“什么声音?”他低声问另一个人。
右侧花台边的暗哨也转过了身。两个人同时把注意力集中到了水管上方。
余则成已经动了。
他的身体从灌木丛里无声地滑出,贴着围墙的阴影,向后院的另一侧移动。暗哨的手电筒照不到围墙根部的死角,因为他们的防风灯光芒恰好在灌木丛背后形成了一个大约两米宽的黑色盲区。
十五步。
他只需要走十五步,就能绕到水管的另一侧,那里有一个突出的阳台雨棚,可以直接攀上二楼。
第一步。碎石没有发出声音,因为他的脚掌是斜着落地的,先用脚尖试探,确认没有松动的石头,再把重心缓缓压下去。
第五步。灌木丛的末端。从这里开始,有大约三步的距离完全暴露在开阔地带。如果暗哨这时候转头,他就完了。
前院又响起了一串枪声。更密集了。
余则成在枪声响起的瞬间迈出了第六步、第七步、第八步。枪声掩盖了脚步声。暗哨的注意力被前院的战斗牵走了那么一瞬间。
就是这一瞬间。
第十五步。
他的手抓住了阳台雨棚的铁质支架。支架上有一层薄薄的夜露,滑腻腻的。他用手掌搓了搓支架表面的铁锈,增加摩擦力,然后双臂发力,把身体拉了上去。
动作很慢。不是因为力气不够,而是不能发出任何声音。每一次用力,他都会停顿两秒,确认支架没有发出金属摩擦的吱嘎声。
三十秒后,他翻上了二楼阳台的栏杆。
阳台通向一扇木框玻璃窗。窗户没有关严,留了一道大约五厘米的缝隙。余则成把手指伸进缝隙,轻轻向上推了推窗框。
没有锁。
他弯腰钻进了窗户。
屋内是一间书房。

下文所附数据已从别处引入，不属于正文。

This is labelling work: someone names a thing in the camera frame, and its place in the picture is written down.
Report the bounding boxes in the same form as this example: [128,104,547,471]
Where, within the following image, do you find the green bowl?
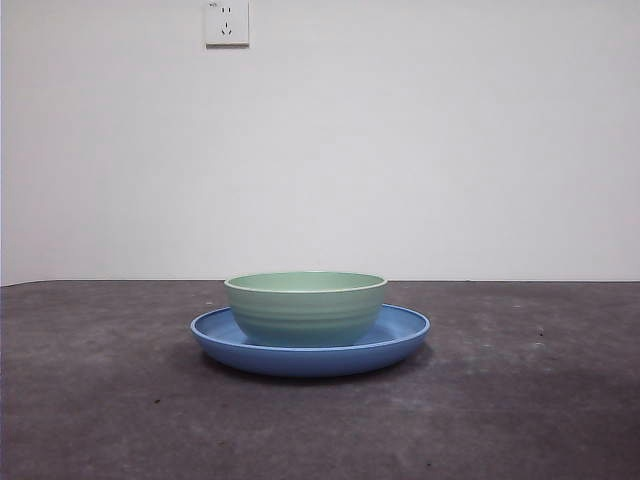
[223,271,389,346]

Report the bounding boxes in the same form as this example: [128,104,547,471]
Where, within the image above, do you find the white wall socket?
[204,0,251,49]

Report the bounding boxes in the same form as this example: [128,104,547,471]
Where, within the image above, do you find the blue plate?
[189,303,432,378]

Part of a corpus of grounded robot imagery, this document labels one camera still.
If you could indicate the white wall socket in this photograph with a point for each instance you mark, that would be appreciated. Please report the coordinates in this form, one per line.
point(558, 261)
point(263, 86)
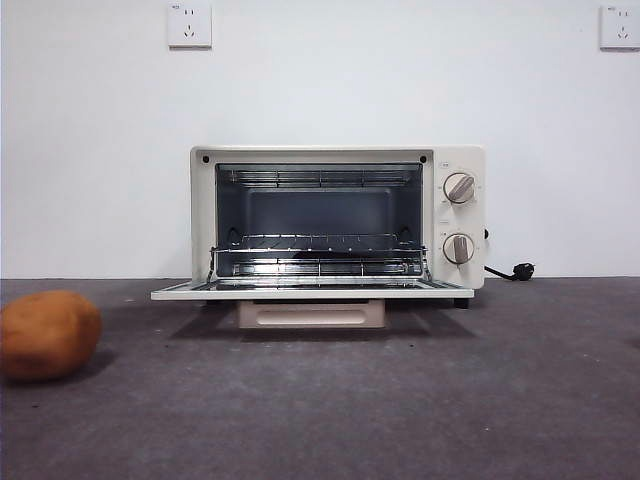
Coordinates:
point(621, 27)
point(190, 25)

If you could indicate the white and beige oven knob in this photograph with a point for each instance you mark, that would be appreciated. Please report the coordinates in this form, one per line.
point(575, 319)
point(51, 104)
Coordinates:
point(458, 248)
point(459, 188)

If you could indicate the brown potato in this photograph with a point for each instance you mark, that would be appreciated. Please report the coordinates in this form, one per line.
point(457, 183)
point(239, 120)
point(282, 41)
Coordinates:
point(47, 337)

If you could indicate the white toaster oven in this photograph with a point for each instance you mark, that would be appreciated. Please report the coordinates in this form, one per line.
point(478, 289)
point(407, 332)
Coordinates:
point(462, 220)

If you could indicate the glass oven door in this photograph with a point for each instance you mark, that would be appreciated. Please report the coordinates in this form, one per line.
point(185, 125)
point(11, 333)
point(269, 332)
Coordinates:
point(350, 292)

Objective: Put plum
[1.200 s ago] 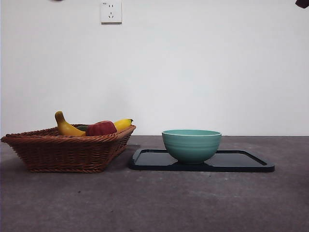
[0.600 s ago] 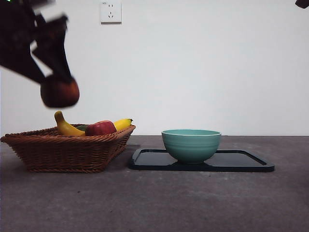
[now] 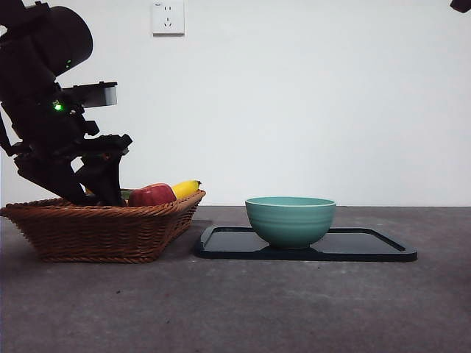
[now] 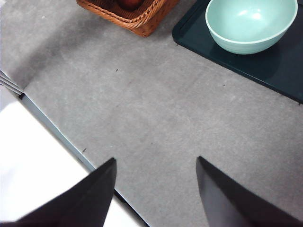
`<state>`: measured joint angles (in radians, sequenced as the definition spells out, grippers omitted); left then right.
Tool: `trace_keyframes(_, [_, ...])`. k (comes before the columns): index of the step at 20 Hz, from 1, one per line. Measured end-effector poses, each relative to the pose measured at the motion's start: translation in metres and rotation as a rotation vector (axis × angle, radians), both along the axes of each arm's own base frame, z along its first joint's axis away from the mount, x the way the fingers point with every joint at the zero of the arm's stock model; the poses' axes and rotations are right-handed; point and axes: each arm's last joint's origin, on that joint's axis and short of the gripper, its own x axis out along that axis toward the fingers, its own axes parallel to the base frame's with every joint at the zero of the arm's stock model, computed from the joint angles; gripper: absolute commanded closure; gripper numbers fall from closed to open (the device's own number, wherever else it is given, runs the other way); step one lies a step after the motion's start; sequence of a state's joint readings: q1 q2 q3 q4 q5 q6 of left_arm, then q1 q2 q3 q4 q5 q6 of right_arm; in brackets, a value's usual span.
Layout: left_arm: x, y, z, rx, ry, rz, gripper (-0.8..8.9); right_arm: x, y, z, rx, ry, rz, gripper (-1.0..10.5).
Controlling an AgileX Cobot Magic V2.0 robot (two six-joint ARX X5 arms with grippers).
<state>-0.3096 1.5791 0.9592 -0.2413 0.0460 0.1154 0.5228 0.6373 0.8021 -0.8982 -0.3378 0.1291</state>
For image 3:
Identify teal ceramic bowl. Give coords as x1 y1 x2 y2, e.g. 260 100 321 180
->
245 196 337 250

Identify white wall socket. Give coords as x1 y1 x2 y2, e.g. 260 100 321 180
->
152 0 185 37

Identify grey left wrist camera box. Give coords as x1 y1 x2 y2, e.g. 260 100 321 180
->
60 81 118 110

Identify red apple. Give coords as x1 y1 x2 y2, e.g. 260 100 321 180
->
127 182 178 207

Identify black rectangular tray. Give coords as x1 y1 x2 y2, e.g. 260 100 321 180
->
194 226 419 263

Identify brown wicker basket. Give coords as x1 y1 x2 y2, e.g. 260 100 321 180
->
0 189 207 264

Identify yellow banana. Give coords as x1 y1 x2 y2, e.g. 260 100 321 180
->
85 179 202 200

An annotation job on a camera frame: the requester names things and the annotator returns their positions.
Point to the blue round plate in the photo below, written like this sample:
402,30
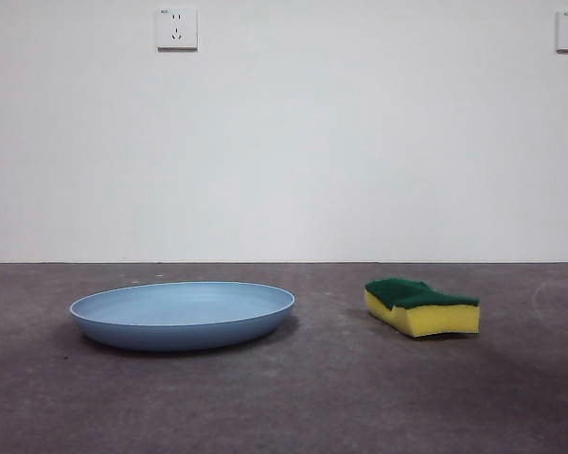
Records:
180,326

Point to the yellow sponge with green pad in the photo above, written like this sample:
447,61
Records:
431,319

面积不大,大约十五六个平方米。正对窗户的墙上挂着一幅油画,画的是玄武湖的秋景。左侧是一排到顶的红木书架,塞满了各种书籍和文件夹。右侧是一张写字台,上面放着台灯、墨水瓶和几份文件。
余则成没有碰写字台。
他的目光锁定在了那幅油画上。
不是因为画本身有什么特别的。而是因为油画的画框底部,有一道极其细微的刮痕。刮痕的方向是从右向左,弧度均匀,像是有人经常性地把画框向一侧推开。
这是一个被反复开合的机关。
余则成走到油画前面,伸出手指,沿着画框的右侧边缘向下滑动。
本章未完,请点击下一页继续阅读!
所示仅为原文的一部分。